Provided material —

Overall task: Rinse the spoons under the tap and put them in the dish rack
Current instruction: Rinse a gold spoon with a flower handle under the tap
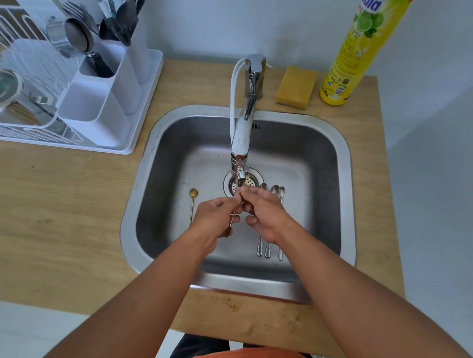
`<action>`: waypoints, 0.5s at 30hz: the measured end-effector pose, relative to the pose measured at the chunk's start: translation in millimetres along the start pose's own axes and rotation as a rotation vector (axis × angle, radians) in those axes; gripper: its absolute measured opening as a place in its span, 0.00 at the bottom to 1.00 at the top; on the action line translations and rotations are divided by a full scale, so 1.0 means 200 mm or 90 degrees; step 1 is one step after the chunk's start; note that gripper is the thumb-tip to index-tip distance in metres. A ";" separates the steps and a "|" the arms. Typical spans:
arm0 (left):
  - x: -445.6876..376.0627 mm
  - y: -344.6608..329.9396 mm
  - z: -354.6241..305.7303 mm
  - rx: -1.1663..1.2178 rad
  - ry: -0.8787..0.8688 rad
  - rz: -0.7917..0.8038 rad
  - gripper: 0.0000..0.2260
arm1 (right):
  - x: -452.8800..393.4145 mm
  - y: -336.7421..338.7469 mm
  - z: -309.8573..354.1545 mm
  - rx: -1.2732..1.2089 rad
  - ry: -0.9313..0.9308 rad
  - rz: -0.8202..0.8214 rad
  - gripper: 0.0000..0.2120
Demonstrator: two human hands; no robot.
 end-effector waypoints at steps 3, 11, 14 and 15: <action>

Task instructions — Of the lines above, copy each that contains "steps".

Answer to this problem —
`<action>`: waypoints, 0.5s at 30hz: the measured end-effector pose, relative to the pose measured at the chunk's start: translation in millimetres along the start pose's own axes and rotation as a rotation vector (axis × angle, radians) in those axes; gripper: its absolute measured opening as a place in its span, 0.00 at the bottom to 1.00 at the top; on the action line translations and rotations are divided by a full scale, so 1.0 means 200 mm or 90 degrees; step 1 is one step after the chunk's start; note that gripper is the thumb-tip to index-tip distance in metres. A ";" separates the steps and a "|" the arms. Typical spans:
 end-effector waypoints at steps 3, 11, 14 and 15: <action>

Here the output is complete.